MANUFACTURING INVENTORY MANAGEMENT: HOW MUCH IS TOO MUCH | SHARPEN

Inventory feels like safety. It is actually cash sitting on your floor hiding scheduling and quality problems. Here is how to right-size every inventory category.

WHY INVENTORY FEELS LIKE SAFETY BUT IS NOT

Inventory feels protective. When raw material is stacked two weeks deep, nobody worries about running out. When finished goods shelves are full, sales can promise any lead time. When maintenance parts fill a storeroom, any breakdown looks manageable. This feeling is real. The cost is also real, and most plants do not calculate it.

Inventory is cash. Every pound of steel on the floor, every work-in-process part waiting at a work center, every finished unit in the warehouse is money that has been spent but not yet recovered. In a $20M plant running 10 percent operating margins, $2M in excess inventory is consuming the equivalent of a full year of operating profit just by sitting on shelves.

The second cost is less obvious. Inventory hides problems. A plant with three weeks of raw material buffer does not feel the pain of an unreliable supplier. A plant with deep WIP queues between operations does not feel the pressure of a slow work center. A plant with excess finished goods does not feel the urgency of a scheduling system that cannot hit due dates. The buffer absorbs the pain, and the underlying problem never gets fixed.

The goal of manufacturing inventory management is not to eliminate inventory. It is to carry the right amount of each type, no more and no less, so that problems become visible and cash is freed for better uses. This requires knowing what you have, why you have it, and whether the amount is justified by the actual supply and demand picture.

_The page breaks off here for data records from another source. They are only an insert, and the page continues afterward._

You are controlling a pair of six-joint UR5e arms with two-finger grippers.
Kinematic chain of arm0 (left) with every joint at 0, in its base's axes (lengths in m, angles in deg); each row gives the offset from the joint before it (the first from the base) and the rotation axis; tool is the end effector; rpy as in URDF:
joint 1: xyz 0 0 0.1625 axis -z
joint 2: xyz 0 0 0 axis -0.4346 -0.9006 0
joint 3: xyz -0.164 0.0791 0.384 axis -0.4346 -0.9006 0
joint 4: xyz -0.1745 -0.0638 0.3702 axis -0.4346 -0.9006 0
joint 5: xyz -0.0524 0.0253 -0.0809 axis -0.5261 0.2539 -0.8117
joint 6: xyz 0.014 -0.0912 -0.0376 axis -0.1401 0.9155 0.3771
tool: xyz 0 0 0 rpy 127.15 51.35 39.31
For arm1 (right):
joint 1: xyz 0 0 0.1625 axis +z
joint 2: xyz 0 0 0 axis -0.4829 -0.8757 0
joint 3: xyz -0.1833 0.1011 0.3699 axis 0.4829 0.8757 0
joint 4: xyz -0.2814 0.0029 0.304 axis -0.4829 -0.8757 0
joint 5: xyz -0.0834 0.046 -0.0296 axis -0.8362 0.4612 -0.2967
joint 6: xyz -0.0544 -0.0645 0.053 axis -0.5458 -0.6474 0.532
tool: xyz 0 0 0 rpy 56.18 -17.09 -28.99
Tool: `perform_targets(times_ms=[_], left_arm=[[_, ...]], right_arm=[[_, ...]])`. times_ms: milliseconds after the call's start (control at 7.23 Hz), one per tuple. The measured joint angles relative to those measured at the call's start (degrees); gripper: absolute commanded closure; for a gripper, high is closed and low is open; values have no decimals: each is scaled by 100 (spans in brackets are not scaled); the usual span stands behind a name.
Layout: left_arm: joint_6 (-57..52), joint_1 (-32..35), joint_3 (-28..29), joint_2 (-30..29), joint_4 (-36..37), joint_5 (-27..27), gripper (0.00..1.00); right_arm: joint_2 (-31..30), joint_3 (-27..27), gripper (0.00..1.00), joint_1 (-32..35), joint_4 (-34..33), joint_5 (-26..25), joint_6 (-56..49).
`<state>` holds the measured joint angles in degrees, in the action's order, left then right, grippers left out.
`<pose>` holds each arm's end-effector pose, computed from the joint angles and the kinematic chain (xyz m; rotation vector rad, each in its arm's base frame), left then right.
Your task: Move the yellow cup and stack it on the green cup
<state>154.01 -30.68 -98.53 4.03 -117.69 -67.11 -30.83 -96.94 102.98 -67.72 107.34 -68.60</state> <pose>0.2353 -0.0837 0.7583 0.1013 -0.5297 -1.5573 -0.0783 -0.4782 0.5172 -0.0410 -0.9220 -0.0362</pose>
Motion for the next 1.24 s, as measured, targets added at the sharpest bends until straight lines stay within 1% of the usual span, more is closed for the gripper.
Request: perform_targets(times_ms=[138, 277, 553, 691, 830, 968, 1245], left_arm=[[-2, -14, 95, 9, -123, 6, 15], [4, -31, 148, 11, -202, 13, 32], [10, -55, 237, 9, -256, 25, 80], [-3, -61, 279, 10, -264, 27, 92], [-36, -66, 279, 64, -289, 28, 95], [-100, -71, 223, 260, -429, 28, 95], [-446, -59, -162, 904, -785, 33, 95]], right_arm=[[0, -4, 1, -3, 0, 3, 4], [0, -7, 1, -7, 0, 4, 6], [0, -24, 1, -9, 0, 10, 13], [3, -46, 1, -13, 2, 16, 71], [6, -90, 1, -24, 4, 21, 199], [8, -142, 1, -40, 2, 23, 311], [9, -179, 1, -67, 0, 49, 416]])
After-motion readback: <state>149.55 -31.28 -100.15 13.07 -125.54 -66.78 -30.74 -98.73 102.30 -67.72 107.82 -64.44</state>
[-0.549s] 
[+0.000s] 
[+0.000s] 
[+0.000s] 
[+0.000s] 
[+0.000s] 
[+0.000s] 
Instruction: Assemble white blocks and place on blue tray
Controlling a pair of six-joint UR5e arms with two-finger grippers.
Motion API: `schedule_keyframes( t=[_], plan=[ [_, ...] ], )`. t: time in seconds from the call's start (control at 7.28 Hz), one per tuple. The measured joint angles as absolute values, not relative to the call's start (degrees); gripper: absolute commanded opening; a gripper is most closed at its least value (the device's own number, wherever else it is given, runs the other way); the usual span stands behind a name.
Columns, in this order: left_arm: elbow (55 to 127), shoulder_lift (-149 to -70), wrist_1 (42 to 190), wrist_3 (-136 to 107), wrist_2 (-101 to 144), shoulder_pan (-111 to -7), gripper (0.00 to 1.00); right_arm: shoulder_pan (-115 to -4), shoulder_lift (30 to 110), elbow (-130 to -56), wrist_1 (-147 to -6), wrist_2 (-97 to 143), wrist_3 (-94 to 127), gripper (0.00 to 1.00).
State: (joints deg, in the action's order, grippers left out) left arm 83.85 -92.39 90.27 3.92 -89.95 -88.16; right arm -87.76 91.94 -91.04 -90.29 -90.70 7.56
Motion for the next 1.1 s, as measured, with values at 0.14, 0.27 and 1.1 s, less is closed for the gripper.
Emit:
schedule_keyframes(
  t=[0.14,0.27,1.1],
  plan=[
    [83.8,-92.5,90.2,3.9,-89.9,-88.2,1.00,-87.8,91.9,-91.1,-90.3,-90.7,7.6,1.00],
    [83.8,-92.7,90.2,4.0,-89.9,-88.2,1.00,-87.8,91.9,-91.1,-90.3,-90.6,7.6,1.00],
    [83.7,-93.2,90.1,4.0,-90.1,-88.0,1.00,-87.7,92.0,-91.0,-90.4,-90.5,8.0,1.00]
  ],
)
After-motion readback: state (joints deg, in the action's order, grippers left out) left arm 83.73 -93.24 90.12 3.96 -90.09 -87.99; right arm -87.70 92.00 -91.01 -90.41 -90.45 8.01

THE FOUR INVENTORY TYPES AND WHERE THE CASH HIDES

A manufacturing plant carries four types of inventory, each with a different profile and a different set of problems when it gets too large.

Raw material is purchased material that has not entered production. The amount you carry should be driven by supplier lead times and delivery reliability. If your steel supplier delivers in three days and hits their dates 95 percent of the time, four to five days of raw material buffer is defensible. If the same supplier delivers in three days but misses dates 30 percent of the time, you need more buffer or a better supplier. Excess raw material is usually a signal of supplier unreliability or a failure to negotiate lead times down.

Work in process (WIP) is material that has started production but is not yet a finished part. High WIP is almost always a symptom of scheduling or flow problems: a constraint work center creating a queue, a batch scheduling policy that moves large quantities through the shop at once, or a quality issue that creates rework inventory. WIP is the most expensive inventory type per unit because labor and overhead have already been invested in it. It is also the most obscured because it sits on the floor between work centers and rarely appears clearly in any one person's budget.

Finished goods are completed parts or products waiting for shipment. Finished goods buffer is justified when demand is lumpy or difficult to predict, or when the manufacturing cycle time is longer than the customer's required lead time. Excess finished goods are a signal of a mismatch between production planning and actual demand.

MRO inventory (maintenance, repair, and operations) is spare parts, consumables, and supplies. MRO is often the least managed of the four. Storerooms accumulate parts for machines that were scrapped years ago. Critical spares for high-risk equipment are often not stocked at all while low-risk supplies overflow the shelves. A basic criticality ranking of equipment, connected to a stocking policy for critical spares, is the starting point for bringing MRO under control.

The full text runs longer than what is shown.